- **PROBLEM DETAILS**: Could you write out, exactly, every line from the top of the data through the line holding "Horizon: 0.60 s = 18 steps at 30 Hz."? Omit the pictures.

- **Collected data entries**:
--------------------
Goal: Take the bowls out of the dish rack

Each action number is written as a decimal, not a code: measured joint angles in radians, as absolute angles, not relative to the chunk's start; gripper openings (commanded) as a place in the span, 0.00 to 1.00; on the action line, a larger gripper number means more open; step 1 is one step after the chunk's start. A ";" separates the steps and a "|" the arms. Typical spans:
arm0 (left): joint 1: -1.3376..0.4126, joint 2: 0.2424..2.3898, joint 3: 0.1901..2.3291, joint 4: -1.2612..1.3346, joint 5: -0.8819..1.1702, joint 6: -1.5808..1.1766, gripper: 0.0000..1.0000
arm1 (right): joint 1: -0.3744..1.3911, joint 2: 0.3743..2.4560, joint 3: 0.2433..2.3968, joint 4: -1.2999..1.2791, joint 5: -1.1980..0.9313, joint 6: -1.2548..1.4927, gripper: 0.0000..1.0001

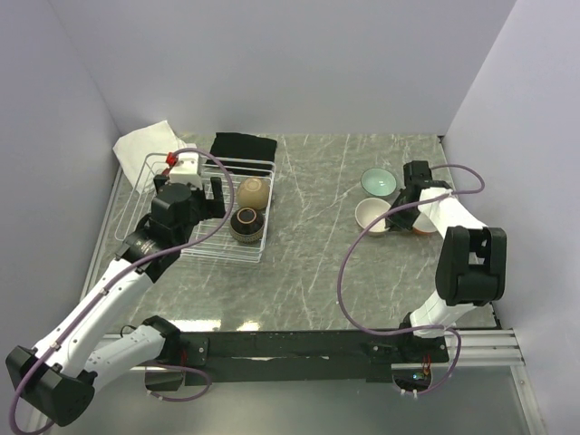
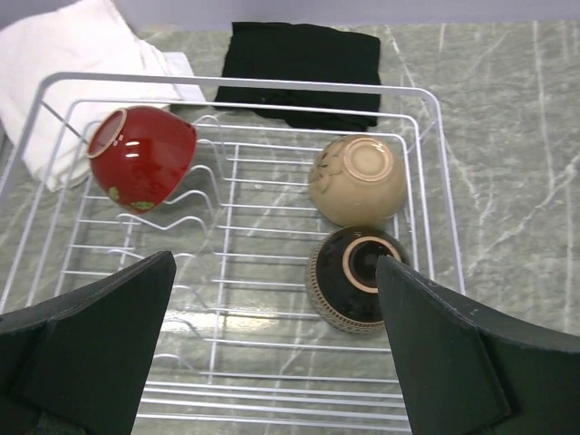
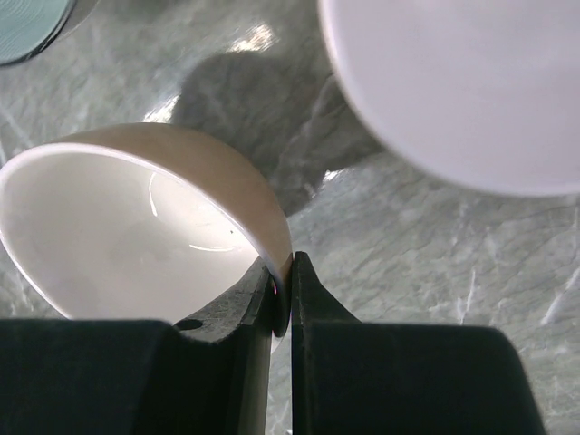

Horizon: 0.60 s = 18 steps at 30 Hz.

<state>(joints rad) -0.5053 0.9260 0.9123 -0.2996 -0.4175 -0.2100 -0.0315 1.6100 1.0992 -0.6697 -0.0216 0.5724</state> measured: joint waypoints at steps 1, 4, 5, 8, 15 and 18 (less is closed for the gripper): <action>-0.505 0.924 0.910 -0.300 -0.422 -0.203 1.00 | -0.036 1.616 1.099 -0.667 -0.020 0.574 0.00; -0.505 0.924 0.902 -0.305 -0.437 -0.189 0.99 | -0.051 1.628 1.092 -0.647 -0.015 0.579 0.00; -0.505 0.924 0.899 -0.307 -0.441 -0.184 0.99 | -0.055 1.628 1.087 -0.640 -0.014 0.580 0.00; -0.505 0.924 0.892 -0.307 -0.448 -0.174 0.99 | -0.059 1.628 1.071 -0.616 -0.011 0.583 0.03; -0.505 0.925 0.886 -0.322 -0.459 -0.160 0.99 | -0.063 1.628 1.035 -0.574 -0.011 0.586 0.29; -0.505 0.932 0.886 -0.327 -0.459 -0.158 0.99 | -0.064 1.627 1.019 -0.546 -0.012 0.589 0.59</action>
<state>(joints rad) -0.5053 0.9318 0.8864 -0.3267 -0.4595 -0.1581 -0.0635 1.6272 1.0195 -0.5457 -0.0124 0.5892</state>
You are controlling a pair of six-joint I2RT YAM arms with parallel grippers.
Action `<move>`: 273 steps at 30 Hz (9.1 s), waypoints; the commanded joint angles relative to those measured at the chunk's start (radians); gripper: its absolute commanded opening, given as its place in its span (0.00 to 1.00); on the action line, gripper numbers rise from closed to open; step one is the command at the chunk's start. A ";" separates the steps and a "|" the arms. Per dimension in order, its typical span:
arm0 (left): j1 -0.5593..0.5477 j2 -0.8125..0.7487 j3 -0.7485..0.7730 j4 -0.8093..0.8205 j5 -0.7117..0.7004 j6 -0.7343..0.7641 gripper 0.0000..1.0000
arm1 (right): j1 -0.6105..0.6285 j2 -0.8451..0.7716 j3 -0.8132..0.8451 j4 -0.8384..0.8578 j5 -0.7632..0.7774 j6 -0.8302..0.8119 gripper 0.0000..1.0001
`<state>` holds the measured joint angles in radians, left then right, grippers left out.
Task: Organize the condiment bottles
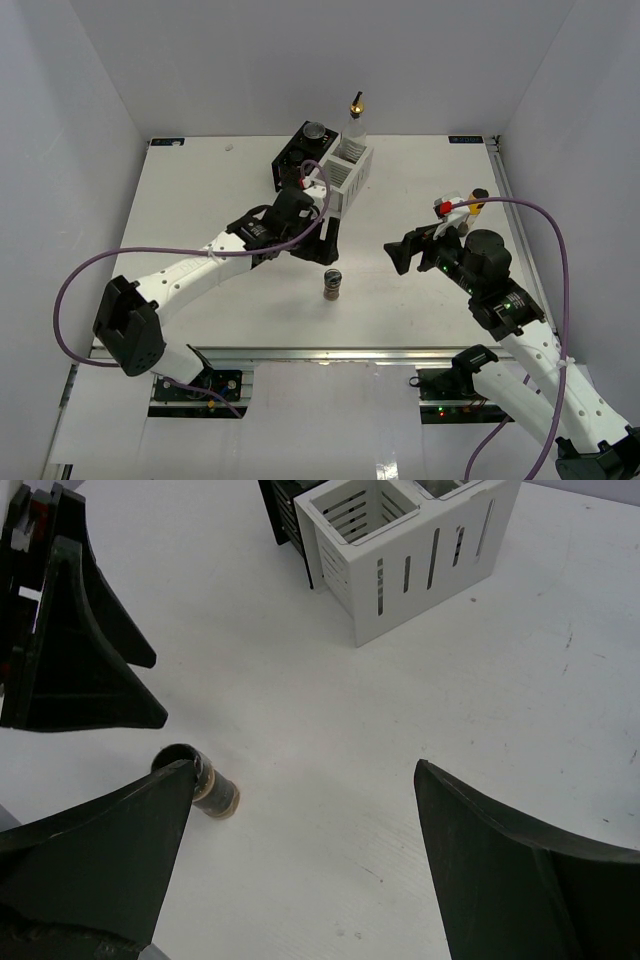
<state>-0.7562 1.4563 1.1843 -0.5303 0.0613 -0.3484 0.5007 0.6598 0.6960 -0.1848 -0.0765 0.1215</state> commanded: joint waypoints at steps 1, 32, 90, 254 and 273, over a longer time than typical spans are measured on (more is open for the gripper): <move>-0.078 -0.038 0.008 -0.027 -0.150 -0.025 0.87 | 0.003 -0.013 0.034 0.007 0.019 -0.008 0.96; -0.229 0.158 0.064 -0.087 -0.262 -0.076 0.80 | 0.002 -0.018 0.038 0.002 0.029 -0.017 0.96; 0.279 0.683 1.081 -0.165 -0.479 0.193 0.00 | 0.004 -0.062 0.016 0.037 -0.002 -0.025 0.96; 0.164 -0.409 -0.239 -0.014 -0.035 0.025 0.98 | -0.187 0.804 0.900 -0.222 0.011 -0.135 0.08; 0.163 -0.455 -0.285 -0.017 -0.080 0.026 0.98 | 0.007 1.114 1.209 -0.015 -0.017 -0.157 0.08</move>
<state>-0.5911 1.0176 0.9174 -0.5510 -0.0200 -0.3164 0.4946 1.7397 1.8326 -0.2581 -0.1134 -0.0005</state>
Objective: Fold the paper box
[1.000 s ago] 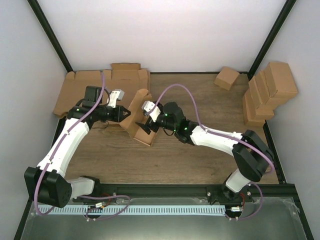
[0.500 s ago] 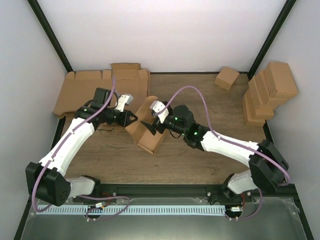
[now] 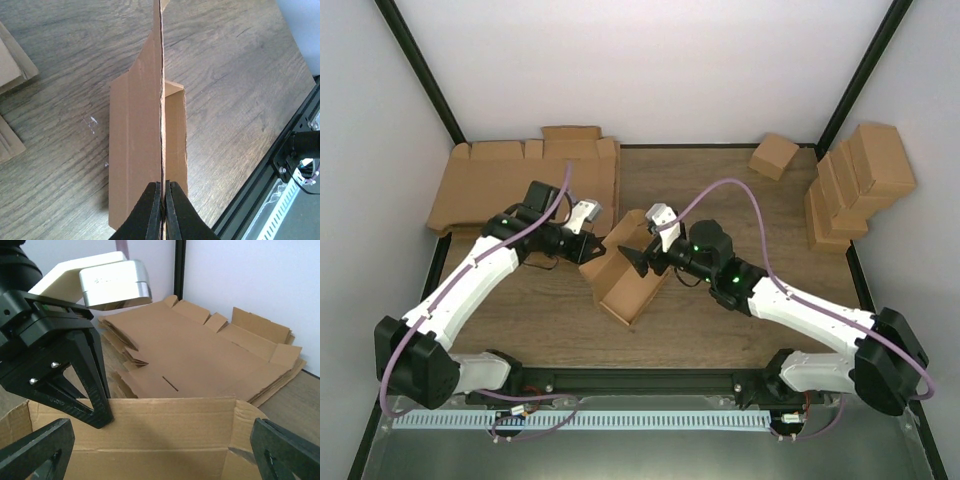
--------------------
- **RESPONSE TO THE TASK**:
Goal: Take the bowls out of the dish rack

Each action number is written as a decimal, not a code: measured joint angles in radians, as absolute angles, not relative to the chunk's start; gripper openings (commanded) as a place in the span, 0.00 to 1.00; on the action line, a larger gripper number means more open; step 1 is one step after the chunk's start. A ";" separates the steps and a "|" the arms. Typical spans:
arm0 (left): joint 1: -1.3376..0.4126, joint 2: 0.2424..2.3898, joint 3: 0.1901..2.3291, joint 4: -1.2612..1.3346, joint 5: -0.8819..1.1702, joint 6: -1.5808..1.1766, gripper: 0.0000..1.0000
arm1 (right): joint 1: -0.3744..1.3911, joint 2: 0.3743..2.4560, joint 3: 0.2433..2.3968, joint 4: -1.2999..1.2791, joint 5: -1.1980..0.9313, joint 6: -1.2548..1.4927, gripper: 0.0000..1.0001


Horizon: 0.60 s = 18 steps at 30 Hz.

The output requires nothing else.